N.B. if the "connectionString" value is set name, server, userName & password will be ignored
{
"dataSource":{
"config":{
"name": "xxx",
"server": "xxx",
"userName": "xxx",
"password": "xxx",
"connectionString": "Data Source=(localdb)\\mssqllocaldb;Initial Catalog=Clients;Integrated Security=SSPI;"
}
}
}
Dry run is supported. A transaction is created, the update statement is executed and then the transaction is rolled back.
To ensure the new data is more accurate you may want to take gender into consideration when generating certain data types such as names. This can be achieved with a small amount of additional configuration. If no gender is specified then non gender specific names are generated.
You must define the gender column and then tell your target column to use this when generating data.

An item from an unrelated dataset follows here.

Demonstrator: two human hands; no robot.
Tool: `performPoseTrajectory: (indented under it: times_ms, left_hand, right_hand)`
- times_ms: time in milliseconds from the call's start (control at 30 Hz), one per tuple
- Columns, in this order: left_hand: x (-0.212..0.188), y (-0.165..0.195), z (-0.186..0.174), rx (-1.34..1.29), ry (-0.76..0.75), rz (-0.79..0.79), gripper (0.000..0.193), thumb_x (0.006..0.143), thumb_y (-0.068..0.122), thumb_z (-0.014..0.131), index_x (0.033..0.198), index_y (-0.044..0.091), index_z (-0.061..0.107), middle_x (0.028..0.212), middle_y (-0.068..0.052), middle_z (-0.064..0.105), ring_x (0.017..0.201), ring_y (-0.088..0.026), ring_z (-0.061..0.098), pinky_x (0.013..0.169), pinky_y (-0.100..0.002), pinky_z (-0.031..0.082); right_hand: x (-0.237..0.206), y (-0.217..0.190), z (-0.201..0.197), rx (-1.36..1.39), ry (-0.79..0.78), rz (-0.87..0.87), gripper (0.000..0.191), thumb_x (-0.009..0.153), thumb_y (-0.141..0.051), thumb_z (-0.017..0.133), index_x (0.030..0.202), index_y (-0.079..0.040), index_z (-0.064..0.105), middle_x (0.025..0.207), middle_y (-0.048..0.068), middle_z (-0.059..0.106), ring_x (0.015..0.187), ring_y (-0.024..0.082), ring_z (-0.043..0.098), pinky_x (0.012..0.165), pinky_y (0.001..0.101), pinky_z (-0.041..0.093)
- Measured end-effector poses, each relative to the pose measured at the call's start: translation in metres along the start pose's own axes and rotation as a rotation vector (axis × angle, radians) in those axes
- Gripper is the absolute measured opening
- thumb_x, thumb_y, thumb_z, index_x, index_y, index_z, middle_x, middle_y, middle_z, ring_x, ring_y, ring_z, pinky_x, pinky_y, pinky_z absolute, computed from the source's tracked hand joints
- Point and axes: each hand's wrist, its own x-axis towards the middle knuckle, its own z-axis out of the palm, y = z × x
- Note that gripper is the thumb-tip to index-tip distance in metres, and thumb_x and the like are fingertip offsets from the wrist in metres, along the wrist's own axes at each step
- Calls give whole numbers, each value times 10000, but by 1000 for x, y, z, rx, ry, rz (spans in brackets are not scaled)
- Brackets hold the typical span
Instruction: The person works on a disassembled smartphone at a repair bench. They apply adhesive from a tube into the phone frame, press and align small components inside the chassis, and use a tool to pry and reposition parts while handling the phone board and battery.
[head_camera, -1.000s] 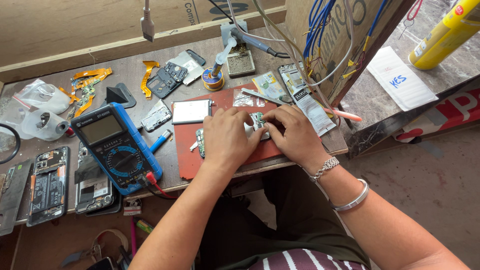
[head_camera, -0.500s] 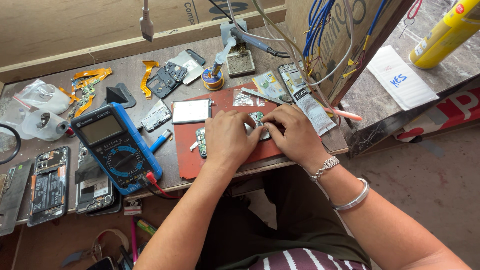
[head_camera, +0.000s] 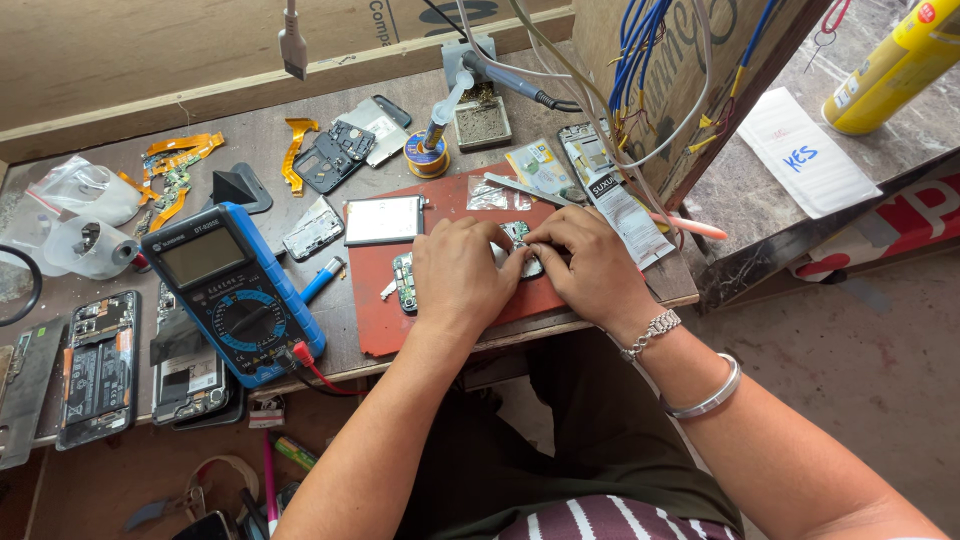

Here we are saying, use the column "Gender" when generating data for "FirstName". We then include the "Gender" column but tell it to be ignored by the IDataMasker
, it is purley there as a dependency to "FirstName".
"columns": [
{
"name": "FirstName",
"type": "FirstName",
"useGenderColumn": "Gender"
},
{
"name": "Gender",
"ignore": true,
"type": "None"
},
]
By default the locale is "en", the locale.
The locale is used by Bogus to generate data, the locale can be changedby setting a property on the dataGeneration object
{
"dataGeneration": {
"locale": "en"
}
}
Check out the Bogus page for a list of supported locales
The latest version can be found at https://github.com/Steveiwonder/DataMasker/releases
This is a CLI interface for the data masking tool. You might want to use this as part of your continuous integration if you backup/restore your live environments back to stage/dev after a release
The options are as follows
-c, --config-file Required. the json configuration to be
-d, --dry-run (Default: false) dry run, only supported by some data sources
-l, --locale set the locale
-u, --update-batchsize batch size to use when upating records
--print-options (Default: false) prints the arguments passed into this tool in a json format with executing anything else
--no-output (Default: false) if set, no output to the console will be written
--help Display this help screen.
--version Display version information.